• REQUIREMENT: Go through the listing beneath and show each line containing the string "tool".

• SUPPLIED DATA:
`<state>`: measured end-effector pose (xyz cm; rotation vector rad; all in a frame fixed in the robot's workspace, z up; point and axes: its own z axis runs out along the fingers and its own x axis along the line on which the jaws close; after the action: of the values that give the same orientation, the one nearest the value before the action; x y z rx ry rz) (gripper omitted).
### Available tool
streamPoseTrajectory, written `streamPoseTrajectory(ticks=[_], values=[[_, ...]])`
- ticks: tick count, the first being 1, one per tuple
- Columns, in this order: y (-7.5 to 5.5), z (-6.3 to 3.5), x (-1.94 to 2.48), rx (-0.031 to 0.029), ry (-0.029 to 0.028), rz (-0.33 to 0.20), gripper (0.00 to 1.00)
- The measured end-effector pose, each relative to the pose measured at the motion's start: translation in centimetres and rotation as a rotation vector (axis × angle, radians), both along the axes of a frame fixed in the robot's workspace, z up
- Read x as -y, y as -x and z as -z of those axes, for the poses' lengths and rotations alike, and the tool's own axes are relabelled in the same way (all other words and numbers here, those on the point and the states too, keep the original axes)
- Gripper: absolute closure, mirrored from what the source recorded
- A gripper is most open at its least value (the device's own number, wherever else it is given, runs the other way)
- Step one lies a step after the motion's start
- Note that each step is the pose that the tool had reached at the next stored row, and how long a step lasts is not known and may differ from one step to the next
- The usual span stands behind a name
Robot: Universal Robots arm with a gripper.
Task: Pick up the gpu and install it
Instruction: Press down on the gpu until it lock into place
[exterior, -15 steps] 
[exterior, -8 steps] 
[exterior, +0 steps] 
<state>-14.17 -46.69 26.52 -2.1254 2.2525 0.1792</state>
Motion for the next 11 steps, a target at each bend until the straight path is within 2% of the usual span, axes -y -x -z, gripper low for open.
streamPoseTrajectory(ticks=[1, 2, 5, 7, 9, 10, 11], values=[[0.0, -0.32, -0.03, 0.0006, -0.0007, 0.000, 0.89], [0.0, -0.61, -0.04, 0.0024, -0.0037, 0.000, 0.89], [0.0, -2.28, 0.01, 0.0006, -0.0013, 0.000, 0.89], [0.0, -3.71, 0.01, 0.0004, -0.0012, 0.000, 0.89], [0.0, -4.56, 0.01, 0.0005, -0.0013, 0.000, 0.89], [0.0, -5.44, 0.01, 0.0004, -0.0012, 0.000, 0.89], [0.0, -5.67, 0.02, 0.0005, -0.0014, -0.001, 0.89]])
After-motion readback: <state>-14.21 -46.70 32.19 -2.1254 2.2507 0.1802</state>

• ANSWER SPACE:
### Available tool
- Read x as -y, y as -x and z as -z of those axes, for the poses' lengths and rotations alike, and the tool's own axes are relabelled in the same way (all other words and numbers here, those on the point and the states too, keep the original axes)
- Note that each step is the pose that the tool had reached at the next stored row, and how long a step lasts is not known and may differ from one step to the next

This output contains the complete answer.